Said citations (in footnote 140; page 17) are used in discussing how: “55. In the absence of officially available data, other researchers have drawn on a combination of sources and data points to assess and estimate the extent of the affected population.” It’s literally just one of (I think) 42 other numbered points trying to discuss “Imprisonment and other forms of deprivation of liberty”. You skipped all of that because you wanted a “gotcha”.
I’ll say what I said before about this: if you’re going to “um ackshually” a cultural genocide just because the UN calls it likely “crimes against humanity” and intricately discusses the extreme cultural destruction of Uyghurs but doesn’t formally call it a “genocide”, I have zero respect for your denialism.
They are showing evidence that the leading Muslim countries in the world support China’s policies in Xinjiang.
Disagreeing is one thing but you should at least demonstrate reading comprehension.
I did comprehend, and I’m not falling for it; citing e.g. Saudi Arabia on any matter of human rights is patently ridiculous. The fact the Uyghurs are predominantly Muslim doesn’t automatically mean nakedly corrupt predominantly Muslim nations with extreme records of human rights abuses are going to stick up for them, and dressing it up that way to give it a veil of credibility is frankly disgusting.
Well presumably these nations care about Muslim culture. Are you saying they dont actually care about the Muslim people in Xinjiang? Thats a lot of Muslim countries listed, and you cherry picked a few out of them. Are they all wrong? Why would they defend the genocide of a Muslim group?
I cherry-picked them? Those were four of the seven countries AI slop authors Prashad and Chak named, and I noted them because they’re obviously corrupt and abusive and the authors definitely know this; the fact that the authors decided to list even one of the four I listed as if it’s compelling is absurd.
I just as easily could’ve included Egypt (under the extremely corrupt and abusive el-Sisi “presidency” since 2014) and Nigeria (roughly Muslim–Christian split and notable for extreme corruption), but I decided to list the most obviously egregious majority of them from the list the authors provided as evidence.

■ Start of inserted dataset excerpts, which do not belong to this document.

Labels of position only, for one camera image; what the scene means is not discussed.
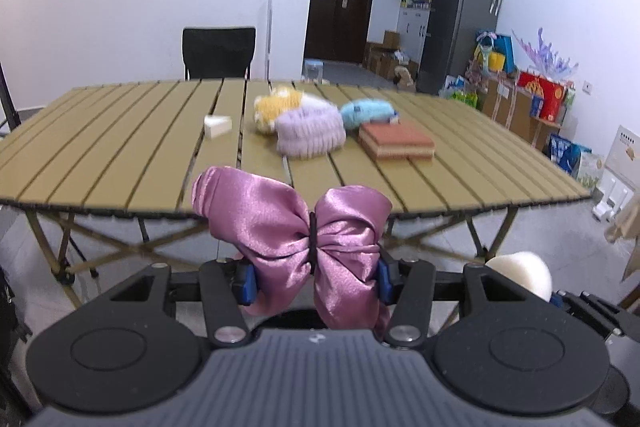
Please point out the white wall socket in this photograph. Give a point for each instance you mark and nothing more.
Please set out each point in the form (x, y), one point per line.
(588, 87)

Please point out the light blue plush toy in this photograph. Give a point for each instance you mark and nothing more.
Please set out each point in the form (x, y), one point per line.
(365, 112)

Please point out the white mop pole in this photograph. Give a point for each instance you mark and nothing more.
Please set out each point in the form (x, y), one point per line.
(270, 32)

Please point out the large cardboard box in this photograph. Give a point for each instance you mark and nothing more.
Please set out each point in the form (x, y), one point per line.
(510, 107)

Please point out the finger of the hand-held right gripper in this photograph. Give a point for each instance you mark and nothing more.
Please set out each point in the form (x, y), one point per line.
(590, 314)

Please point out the black folding chair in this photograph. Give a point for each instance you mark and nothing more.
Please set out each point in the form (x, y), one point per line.
(220, 52)

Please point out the yellow gift bag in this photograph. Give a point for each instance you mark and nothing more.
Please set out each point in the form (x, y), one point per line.
(496, 62)

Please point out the grey refrigerator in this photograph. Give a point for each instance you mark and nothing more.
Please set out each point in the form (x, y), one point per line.
(450, 32)

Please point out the blue gift bag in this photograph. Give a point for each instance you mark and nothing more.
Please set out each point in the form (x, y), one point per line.
(506, 49)

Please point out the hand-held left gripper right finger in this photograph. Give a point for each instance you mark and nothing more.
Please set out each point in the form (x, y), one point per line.
(384, 282)

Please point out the pink satin bow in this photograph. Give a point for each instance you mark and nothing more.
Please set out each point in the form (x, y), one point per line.
(280, 227)

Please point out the white base cabinet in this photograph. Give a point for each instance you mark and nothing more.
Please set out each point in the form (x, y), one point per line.
(412, 34)

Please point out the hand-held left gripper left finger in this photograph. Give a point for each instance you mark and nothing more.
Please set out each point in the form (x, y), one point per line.
(246, 284)

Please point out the tan plush toy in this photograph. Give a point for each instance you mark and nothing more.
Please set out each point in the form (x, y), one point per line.
(404, 77)

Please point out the lilac plush headband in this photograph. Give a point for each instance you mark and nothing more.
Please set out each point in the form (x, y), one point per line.
(310, 132)

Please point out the black tripod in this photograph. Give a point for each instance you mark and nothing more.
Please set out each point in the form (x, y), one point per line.
(7, 97)

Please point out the red gift box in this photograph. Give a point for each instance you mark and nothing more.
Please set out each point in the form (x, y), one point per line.
(542, 97)

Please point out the yellow hamster plush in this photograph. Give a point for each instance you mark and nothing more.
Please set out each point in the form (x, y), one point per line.
(272, 107)

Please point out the blue pet water dispenser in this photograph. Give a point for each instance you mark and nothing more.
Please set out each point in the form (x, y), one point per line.
(314, 71)

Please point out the white foam roll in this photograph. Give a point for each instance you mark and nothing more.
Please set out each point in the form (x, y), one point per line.
(525, 269)

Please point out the blue package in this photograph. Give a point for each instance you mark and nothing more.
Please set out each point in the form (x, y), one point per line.
(567, 154)

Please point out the brown layered sponge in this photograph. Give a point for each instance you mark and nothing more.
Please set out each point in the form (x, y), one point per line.
(395, 139)

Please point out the green pet food bag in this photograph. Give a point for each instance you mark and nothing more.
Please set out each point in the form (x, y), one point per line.
(460, 94)

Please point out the stacked cardboard boxes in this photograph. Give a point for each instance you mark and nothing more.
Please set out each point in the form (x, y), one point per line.
(382, 57)

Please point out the purple wall decoration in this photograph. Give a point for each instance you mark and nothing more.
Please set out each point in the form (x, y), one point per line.
(547, 57)

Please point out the white wedge sponge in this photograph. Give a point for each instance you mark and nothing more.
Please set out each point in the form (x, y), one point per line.
(217, 127)

You can view the full list of representatives here.
Yes, I fully believe Muslim-majority countires would defend the cultural genocide of a Muslim ethnic group toward political ends; what kind of question is this? Again, read the Tempest article by David Brophy and try to discuss it here; he uses his experience as a socialist and a historian to break down the half-hallucinated lies by Prashad and Chak.
Cool so I need to go talk to David Brophy then. You need to calm down my guy.